Work required:
Beginning at the line containing "Localize canvas tote" and continuing to the end of the records below, give each line again exactly as it stands, and only those lines.

Given records:
>>>
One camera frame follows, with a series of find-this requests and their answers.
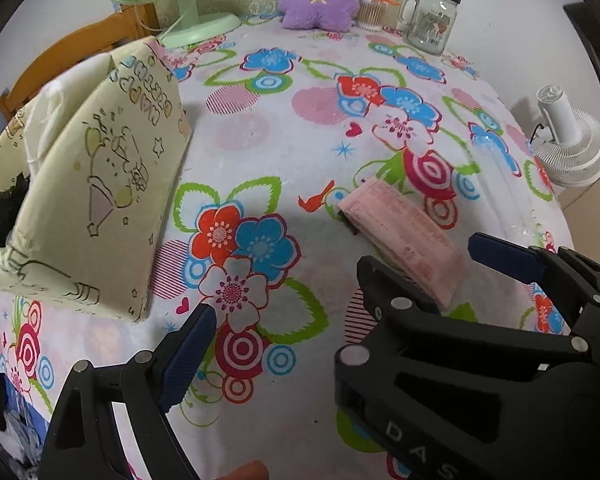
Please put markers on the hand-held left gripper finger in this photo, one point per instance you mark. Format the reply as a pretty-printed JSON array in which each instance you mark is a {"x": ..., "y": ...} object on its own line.
[{"x": 187, "y": 357}]

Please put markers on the toothpick jar orange lid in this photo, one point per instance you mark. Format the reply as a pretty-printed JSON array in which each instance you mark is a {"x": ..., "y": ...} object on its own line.
[{"x": 370, "y": 12}]

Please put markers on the floral tablecloth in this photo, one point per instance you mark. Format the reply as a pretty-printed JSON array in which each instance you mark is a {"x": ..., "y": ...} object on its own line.
[{"x": 280, "y": 160}]

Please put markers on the glass mug jar green top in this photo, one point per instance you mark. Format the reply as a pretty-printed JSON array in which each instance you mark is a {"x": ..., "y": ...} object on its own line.
[{"x": 430, "y": 25}]

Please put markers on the clear plastic wrap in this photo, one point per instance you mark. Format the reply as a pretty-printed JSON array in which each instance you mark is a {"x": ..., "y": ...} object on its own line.
[{"x": 500, "y": 175}]

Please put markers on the white desk fan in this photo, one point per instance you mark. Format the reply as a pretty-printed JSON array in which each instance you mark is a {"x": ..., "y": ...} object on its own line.
[{"x": 575, "y": 145}]

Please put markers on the person's left hand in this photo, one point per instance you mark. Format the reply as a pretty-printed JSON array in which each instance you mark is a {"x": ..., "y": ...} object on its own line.
[{"x": 250, "y": 472}]

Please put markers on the wooden chair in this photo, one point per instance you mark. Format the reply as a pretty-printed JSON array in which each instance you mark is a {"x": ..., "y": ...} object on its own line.
[{"x": 55, "y": 60}]

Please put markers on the green desk fan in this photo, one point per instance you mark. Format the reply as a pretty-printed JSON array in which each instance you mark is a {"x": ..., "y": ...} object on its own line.
[{"x": 200, "y": 27}]

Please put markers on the pink tissue pack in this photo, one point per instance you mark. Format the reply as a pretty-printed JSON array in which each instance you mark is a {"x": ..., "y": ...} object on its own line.
[{"x": 405, "y": 230}]

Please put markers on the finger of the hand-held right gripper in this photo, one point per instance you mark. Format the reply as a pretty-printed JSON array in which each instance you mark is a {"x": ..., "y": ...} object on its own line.
[
  {"x": 375, "y": 280},
  {"x": 505, "y": 257}
]

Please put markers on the yellow cartoon print storage box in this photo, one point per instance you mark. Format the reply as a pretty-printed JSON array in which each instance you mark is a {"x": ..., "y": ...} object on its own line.
[{"x": 105, "y": 200}]

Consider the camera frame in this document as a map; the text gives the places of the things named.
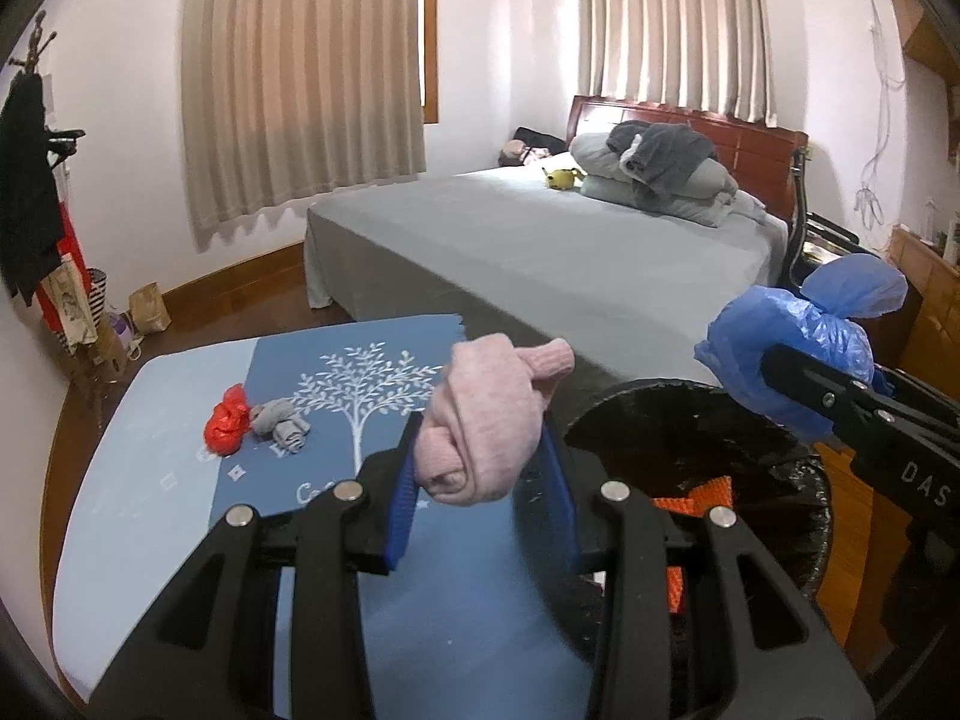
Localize folded light grey quilt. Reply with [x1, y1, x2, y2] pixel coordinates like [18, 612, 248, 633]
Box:
[581, 157, 770, 227]

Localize blue plastic bag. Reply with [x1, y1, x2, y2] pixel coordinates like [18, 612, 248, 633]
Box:
[694, 253, 908, 443]

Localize pink sock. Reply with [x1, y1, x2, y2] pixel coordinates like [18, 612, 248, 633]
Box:
[416, 337, 575, 505]

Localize wide beige curtain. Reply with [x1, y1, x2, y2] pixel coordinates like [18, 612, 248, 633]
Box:
[180, 0, 428, 245]

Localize dark grey garment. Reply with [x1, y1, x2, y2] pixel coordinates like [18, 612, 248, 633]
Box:
[606, 121, 719, 192]

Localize striped bag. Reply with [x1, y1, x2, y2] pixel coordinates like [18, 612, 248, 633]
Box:
[86, 268, 113, 331]

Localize brown paper bag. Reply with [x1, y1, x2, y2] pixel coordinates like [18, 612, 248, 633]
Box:
[129, 281, 172, 335]

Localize wooden desk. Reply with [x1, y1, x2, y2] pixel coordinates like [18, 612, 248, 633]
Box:
[889, 225, 960, 391]

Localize narrow beige curtain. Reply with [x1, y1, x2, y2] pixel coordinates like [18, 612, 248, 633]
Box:
[577, 0, 777, 125]

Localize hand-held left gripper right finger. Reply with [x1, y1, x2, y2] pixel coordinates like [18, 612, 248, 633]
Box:
[538, 420, 875, 720]

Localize wooden wall cabinet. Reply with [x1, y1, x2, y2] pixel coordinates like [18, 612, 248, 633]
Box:
[892, 0, 960, 83]

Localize canvas tote bag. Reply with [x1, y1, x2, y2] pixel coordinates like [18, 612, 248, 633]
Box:
[41, 251, 98, 350]

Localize white bottles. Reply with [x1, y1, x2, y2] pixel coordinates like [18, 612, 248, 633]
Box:
[926, 199, 960, 263]

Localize black office chair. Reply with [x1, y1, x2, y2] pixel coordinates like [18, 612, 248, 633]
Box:
[780, 150, 901, 293]

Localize large orange mesh cloth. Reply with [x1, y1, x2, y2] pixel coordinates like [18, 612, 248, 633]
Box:
[651, 476, 736, 616]

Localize blue tree print placemat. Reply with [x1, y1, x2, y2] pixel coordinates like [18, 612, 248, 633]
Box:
<<<
Answer for this exercise:
Localize canvas tote bag. Reply with [x1, y1, x2, y2] pixel coordinates like [18, 612, 248, 633]
Box:
[41, 251, 98, 350]

Localize white bottles. Reply with [x1, y1, x2, y2] pixel coordinates like [18, 612, 248, 633]
Box:
[926, 199, 960, 263]

Localize black office chair. Reply with [x1, y1, x2, y2] pixel coordinates like [18, 612, 248, 633]
Box:
[780, 150, 901, 293]

Localize large orange mesh cloth. Reply with [x1, y1, x2, y2] pixel coordinates like [18, 612, 248, 633]
Box:
[651, 476, 736, 616]

Localize blue tree print placemat. Reply with [x1, y1, x2, y2] pixel coordinates like [18, 612, 248, 633]
Box:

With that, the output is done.